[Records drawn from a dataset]

- - -

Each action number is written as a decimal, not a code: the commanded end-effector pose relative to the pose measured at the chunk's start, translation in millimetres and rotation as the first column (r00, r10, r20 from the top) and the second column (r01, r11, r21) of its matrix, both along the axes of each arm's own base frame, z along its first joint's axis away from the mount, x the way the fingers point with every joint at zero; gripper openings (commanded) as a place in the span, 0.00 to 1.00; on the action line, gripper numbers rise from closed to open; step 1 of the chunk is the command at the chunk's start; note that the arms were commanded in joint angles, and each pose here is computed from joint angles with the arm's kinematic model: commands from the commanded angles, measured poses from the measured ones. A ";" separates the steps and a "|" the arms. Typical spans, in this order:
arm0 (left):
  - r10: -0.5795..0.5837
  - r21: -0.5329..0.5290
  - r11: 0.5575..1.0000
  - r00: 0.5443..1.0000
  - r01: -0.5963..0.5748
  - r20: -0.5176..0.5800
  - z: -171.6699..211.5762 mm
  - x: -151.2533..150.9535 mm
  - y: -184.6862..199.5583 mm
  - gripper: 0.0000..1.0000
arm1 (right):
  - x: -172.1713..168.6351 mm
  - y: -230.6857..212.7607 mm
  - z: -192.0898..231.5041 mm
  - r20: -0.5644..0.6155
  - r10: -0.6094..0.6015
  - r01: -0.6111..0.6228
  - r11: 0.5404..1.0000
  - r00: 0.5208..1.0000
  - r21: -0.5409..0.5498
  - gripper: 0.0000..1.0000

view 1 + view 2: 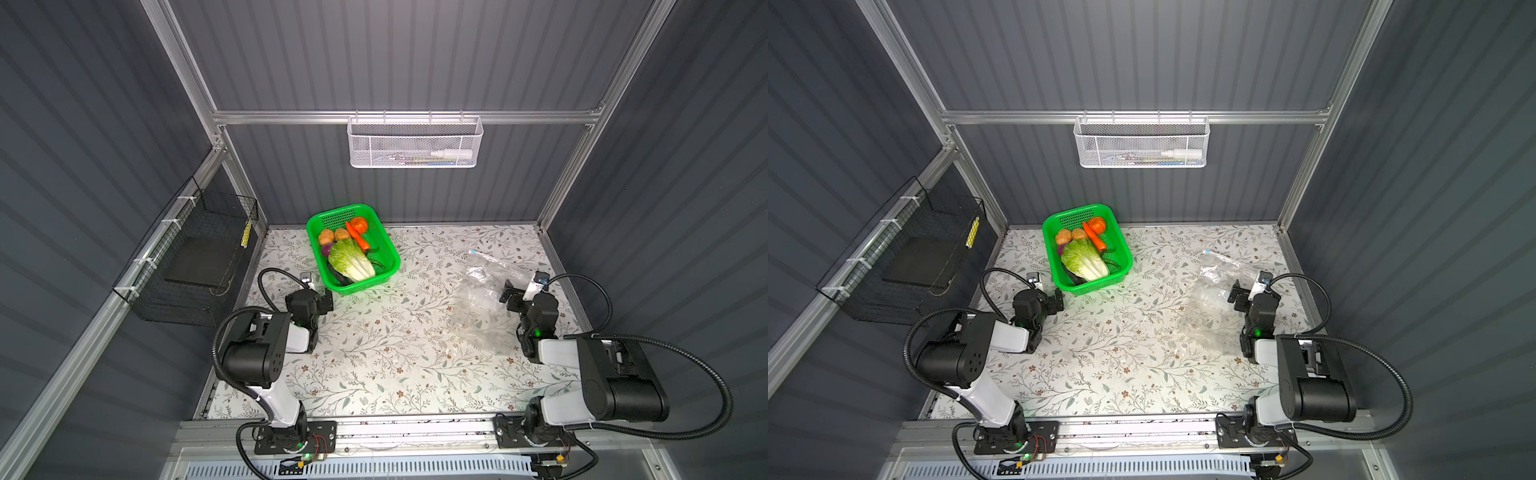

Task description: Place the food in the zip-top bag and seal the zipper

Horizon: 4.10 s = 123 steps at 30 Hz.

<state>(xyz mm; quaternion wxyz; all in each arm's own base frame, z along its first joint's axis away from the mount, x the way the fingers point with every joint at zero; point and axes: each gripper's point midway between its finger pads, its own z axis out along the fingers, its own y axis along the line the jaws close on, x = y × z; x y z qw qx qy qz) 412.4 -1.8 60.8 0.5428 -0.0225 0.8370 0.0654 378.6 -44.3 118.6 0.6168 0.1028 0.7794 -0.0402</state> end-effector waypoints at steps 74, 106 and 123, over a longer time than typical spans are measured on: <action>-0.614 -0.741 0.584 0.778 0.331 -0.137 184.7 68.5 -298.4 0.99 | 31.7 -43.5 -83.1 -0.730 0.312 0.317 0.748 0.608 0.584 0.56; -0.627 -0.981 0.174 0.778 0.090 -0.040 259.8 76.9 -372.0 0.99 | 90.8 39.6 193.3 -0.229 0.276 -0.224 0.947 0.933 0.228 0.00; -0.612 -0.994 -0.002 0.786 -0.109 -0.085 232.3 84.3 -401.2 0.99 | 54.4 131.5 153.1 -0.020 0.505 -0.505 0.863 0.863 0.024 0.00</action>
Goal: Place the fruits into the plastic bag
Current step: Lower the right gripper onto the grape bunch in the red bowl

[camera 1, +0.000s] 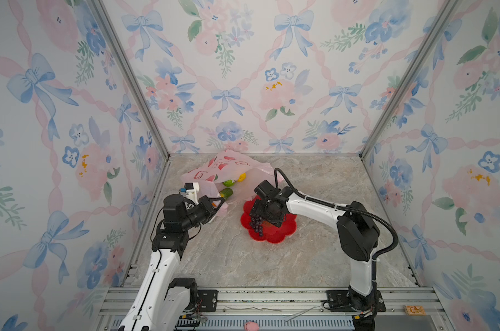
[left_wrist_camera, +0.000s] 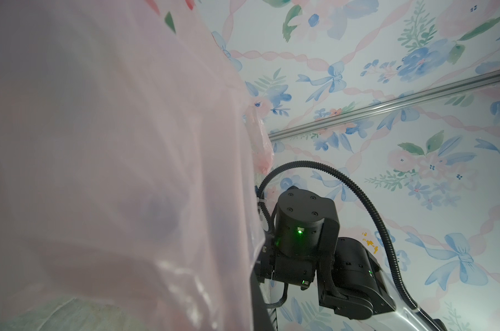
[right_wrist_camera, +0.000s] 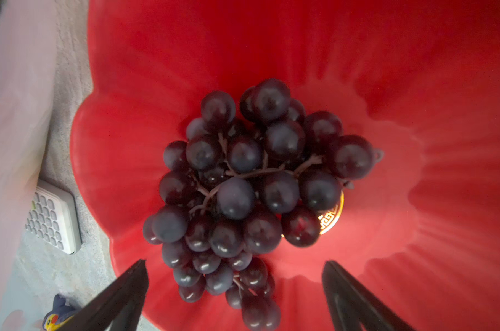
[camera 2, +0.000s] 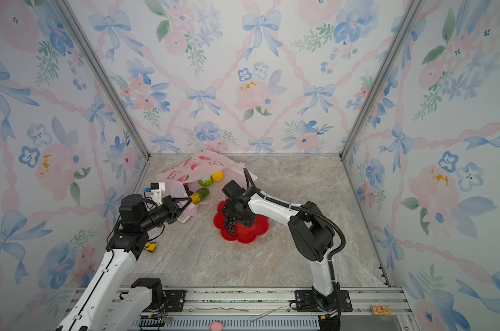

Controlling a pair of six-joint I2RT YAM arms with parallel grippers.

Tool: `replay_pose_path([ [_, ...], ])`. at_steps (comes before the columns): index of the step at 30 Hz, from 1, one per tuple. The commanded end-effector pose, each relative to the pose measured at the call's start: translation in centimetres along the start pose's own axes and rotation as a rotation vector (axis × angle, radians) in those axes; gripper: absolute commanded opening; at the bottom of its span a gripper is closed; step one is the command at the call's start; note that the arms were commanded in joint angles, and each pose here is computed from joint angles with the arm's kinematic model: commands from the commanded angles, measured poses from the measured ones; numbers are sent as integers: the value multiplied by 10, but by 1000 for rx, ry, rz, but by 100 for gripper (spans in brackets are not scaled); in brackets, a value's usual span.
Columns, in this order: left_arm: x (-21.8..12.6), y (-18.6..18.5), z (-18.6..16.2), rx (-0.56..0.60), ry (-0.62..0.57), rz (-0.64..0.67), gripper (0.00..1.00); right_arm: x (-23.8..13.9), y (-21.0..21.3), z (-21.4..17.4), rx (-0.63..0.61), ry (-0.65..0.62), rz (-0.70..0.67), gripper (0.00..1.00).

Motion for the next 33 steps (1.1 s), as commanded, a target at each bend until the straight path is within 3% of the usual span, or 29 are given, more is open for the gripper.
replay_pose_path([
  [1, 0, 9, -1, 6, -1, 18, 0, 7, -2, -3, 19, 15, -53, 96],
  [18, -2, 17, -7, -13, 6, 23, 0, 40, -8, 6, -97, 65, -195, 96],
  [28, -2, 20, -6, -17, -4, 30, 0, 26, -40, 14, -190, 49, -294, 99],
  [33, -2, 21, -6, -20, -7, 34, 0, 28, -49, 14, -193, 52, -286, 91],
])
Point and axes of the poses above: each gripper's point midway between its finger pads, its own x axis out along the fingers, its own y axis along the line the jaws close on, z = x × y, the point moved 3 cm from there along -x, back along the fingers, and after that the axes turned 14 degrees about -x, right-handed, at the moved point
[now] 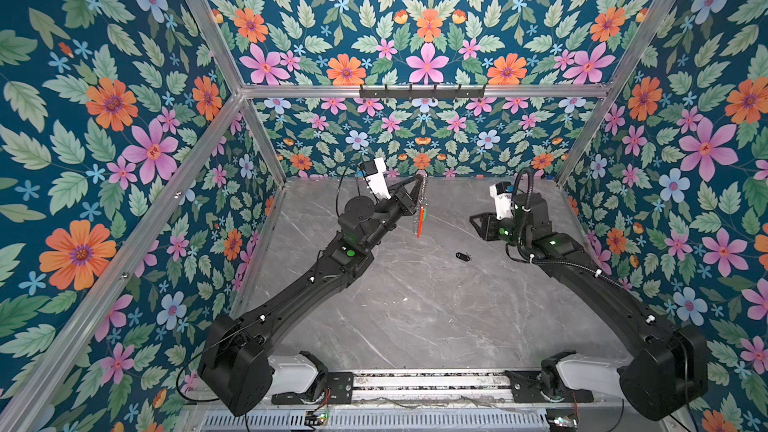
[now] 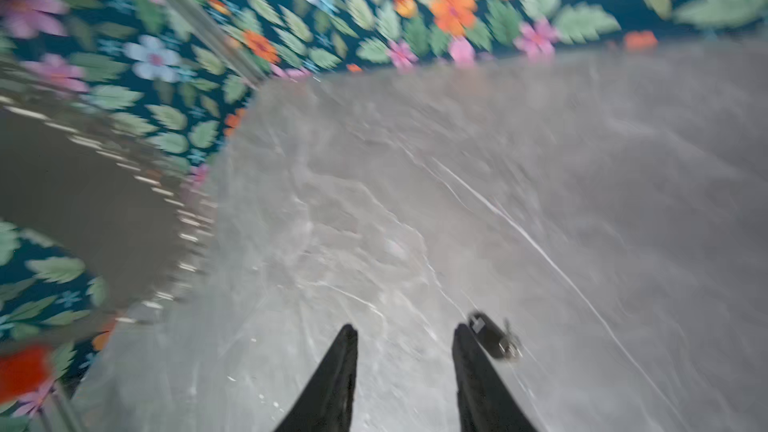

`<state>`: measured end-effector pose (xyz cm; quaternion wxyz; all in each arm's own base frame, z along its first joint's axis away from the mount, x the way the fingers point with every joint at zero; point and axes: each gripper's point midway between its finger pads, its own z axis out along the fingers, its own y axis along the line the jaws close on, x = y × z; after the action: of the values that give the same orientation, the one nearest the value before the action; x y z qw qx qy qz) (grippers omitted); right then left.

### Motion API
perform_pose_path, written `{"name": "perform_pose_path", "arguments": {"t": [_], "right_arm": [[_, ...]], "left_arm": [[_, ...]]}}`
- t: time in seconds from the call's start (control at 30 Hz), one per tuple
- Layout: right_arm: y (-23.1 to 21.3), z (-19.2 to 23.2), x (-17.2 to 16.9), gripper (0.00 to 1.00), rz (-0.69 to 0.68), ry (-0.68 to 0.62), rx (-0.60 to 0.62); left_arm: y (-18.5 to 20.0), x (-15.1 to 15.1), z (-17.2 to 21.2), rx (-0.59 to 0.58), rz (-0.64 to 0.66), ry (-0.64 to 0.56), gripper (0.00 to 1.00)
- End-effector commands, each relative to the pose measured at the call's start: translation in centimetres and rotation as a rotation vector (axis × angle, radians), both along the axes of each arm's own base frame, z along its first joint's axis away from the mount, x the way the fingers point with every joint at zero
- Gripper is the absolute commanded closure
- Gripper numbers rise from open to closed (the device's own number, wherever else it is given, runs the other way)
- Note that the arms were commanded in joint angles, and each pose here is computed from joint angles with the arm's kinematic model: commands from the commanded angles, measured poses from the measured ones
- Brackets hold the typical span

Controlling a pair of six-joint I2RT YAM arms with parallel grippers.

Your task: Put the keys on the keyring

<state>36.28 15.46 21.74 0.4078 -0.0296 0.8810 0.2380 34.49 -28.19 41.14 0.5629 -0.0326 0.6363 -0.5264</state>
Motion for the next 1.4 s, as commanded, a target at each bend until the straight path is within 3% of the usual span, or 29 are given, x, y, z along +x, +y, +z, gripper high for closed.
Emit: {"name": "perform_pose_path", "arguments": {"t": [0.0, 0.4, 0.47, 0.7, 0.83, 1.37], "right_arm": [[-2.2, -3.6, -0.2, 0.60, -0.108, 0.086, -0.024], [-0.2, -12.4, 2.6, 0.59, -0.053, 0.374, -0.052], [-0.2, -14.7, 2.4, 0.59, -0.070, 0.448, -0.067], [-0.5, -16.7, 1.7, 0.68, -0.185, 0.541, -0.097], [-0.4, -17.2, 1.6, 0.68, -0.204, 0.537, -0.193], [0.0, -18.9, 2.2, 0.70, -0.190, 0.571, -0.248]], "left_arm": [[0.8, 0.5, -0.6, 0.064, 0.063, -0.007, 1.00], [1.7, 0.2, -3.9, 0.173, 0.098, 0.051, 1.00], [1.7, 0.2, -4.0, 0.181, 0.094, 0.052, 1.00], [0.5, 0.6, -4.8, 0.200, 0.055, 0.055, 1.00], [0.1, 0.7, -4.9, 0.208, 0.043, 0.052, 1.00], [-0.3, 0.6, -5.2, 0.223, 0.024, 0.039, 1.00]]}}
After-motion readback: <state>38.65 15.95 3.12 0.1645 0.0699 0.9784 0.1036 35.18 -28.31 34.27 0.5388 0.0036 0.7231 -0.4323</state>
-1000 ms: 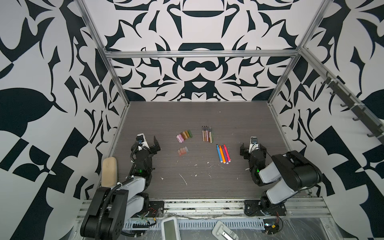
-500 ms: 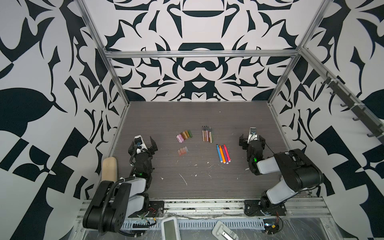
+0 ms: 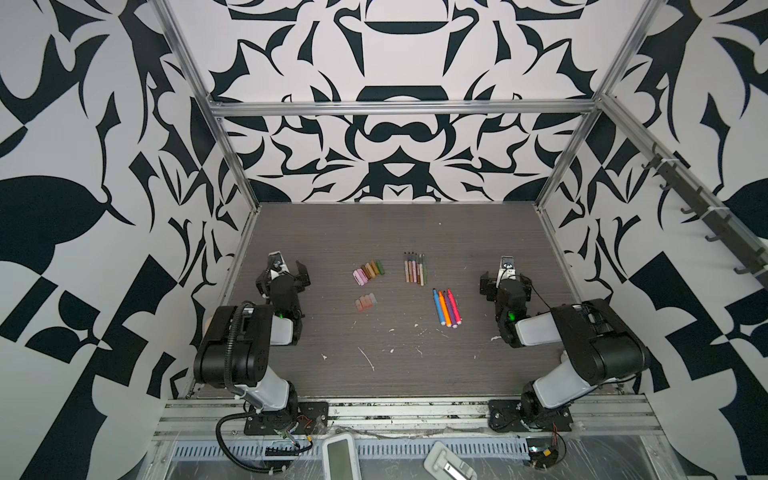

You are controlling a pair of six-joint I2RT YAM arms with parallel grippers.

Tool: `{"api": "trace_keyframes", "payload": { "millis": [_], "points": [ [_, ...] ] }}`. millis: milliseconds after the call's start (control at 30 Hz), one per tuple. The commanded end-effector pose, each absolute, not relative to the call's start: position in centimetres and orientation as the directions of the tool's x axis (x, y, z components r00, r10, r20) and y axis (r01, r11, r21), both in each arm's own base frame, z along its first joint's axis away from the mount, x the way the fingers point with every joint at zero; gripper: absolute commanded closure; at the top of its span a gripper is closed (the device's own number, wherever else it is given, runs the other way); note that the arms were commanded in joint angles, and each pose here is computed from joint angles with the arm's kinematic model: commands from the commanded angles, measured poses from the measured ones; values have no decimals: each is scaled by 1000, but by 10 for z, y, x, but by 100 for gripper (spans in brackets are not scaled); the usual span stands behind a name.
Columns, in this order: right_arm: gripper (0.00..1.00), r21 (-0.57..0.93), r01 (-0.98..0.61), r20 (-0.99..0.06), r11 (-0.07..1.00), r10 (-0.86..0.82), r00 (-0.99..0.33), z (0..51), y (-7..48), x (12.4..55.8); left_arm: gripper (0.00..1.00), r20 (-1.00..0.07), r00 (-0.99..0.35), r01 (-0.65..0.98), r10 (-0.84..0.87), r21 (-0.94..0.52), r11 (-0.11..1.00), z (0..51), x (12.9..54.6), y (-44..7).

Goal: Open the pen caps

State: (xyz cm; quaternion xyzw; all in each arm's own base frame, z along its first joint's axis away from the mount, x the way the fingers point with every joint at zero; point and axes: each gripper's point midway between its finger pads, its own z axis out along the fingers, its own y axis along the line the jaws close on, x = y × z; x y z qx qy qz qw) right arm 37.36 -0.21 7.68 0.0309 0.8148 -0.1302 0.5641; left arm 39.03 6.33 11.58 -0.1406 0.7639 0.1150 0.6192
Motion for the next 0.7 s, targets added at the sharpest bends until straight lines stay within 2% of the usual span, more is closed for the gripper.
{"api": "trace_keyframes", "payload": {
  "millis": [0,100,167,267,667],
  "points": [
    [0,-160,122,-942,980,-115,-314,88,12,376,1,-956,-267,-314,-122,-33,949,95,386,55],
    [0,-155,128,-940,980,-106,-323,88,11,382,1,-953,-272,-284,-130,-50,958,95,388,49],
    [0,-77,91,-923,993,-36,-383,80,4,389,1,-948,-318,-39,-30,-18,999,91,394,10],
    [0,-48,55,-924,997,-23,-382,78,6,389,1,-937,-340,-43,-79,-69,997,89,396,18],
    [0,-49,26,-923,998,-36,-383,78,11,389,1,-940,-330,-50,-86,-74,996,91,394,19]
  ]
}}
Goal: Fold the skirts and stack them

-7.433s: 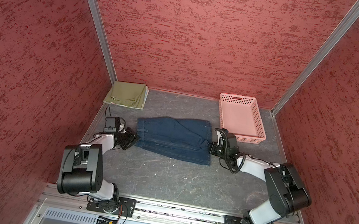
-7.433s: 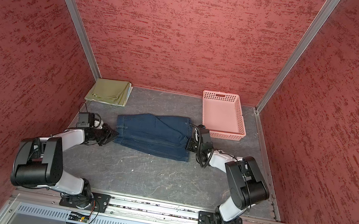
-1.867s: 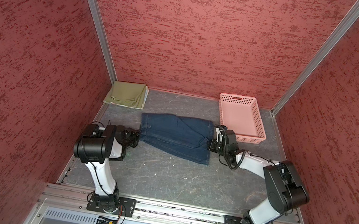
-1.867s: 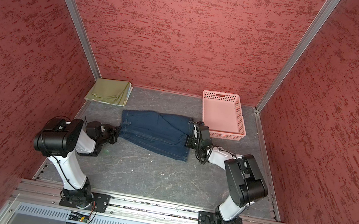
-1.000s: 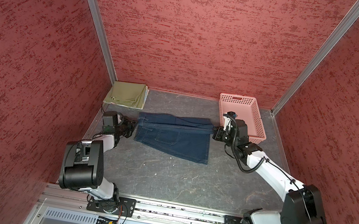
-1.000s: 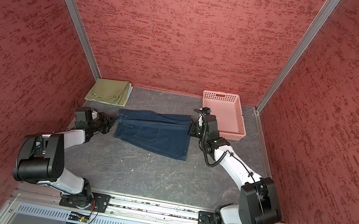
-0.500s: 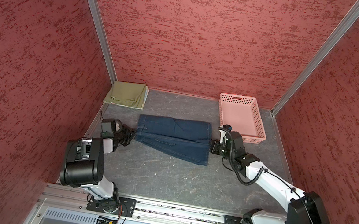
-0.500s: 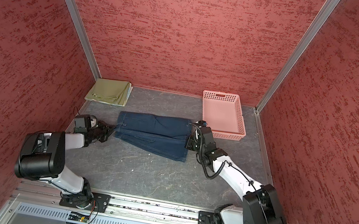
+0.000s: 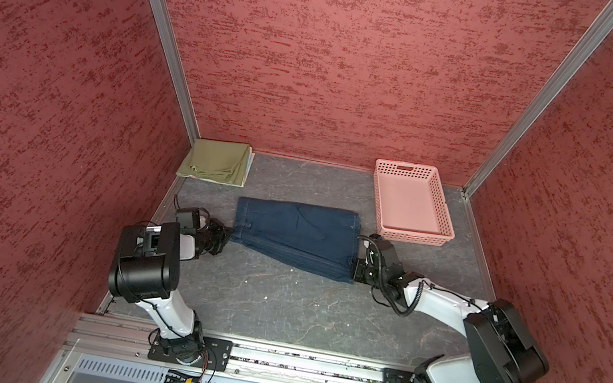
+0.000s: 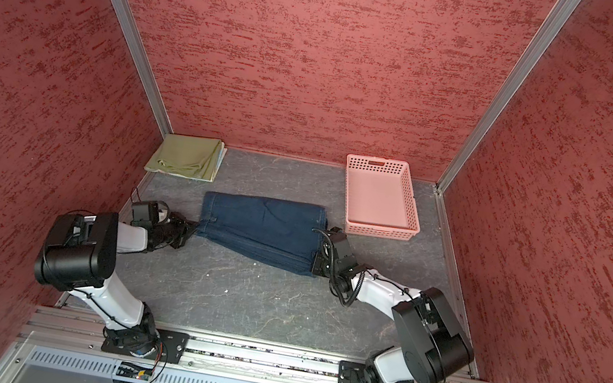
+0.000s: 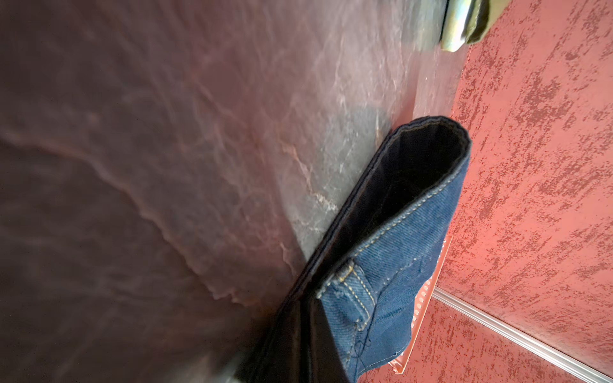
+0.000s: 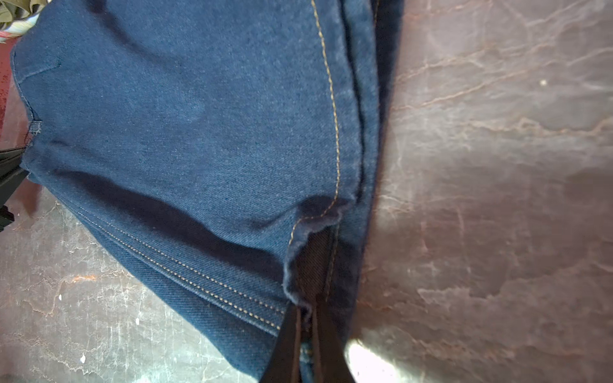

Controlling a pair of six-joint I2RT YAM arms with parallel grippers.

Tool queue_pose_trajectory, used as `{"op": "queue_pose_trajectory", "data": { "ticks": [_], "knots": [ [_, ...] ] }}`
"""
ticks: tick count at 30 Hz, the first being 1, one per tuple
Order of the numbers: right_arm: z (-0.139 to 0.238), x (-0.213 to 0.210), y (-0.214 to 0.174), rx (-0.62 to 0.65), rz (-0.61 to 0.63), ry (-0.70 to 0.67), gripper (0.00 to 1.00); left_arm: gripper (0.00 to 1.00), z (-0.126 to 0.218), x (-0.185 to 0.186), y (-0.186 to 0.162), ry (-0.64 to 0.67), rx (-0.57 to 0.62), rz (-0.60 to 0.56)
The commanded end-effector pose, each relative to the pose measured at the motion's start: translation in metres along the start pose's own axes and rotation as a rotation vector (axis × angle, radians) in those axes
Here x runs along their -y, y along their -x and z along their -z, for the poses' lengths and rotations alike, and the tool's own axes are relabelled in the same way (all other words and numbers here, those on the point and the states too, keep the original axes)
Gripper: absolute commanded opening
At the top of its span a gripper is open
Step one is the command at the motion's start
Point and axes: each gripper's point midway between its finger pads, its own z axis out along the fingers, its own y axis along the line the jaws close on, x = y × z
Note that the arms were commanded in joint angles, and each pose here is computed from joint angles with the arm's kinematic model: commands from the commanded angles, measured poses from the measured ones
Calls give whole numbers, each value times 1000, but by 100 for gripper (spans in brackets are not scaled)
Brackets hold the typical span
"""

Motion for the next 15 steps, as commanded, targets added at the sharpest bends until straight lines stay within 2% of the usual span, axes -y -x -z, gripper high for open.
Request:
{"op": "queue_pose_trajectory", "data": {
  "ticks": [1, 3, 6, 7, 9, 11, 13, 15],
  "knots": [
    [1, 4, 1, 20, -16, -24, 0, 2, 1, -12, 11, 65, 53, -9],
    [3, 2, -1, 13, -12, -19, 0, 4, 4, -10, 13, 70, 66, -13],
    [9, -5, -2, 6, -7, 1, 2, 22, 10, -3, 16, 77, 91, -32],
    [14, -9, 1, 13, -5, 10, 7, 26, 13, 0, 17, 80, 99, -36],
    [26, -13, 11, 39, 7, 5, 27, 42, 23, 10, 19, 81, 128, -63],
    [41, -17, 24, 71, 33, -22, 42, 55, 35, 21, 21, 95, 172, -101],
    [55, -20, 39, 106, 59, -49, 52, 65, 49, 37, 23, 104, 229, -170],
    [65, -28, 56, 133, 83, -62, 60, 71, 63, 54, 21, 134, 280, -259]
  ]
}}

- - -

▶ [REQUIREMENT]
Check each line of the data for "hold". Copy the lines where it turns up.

▶ [EXERCISE ANSWER]
- Brackets hold the typical span
Brackets hold the typical span

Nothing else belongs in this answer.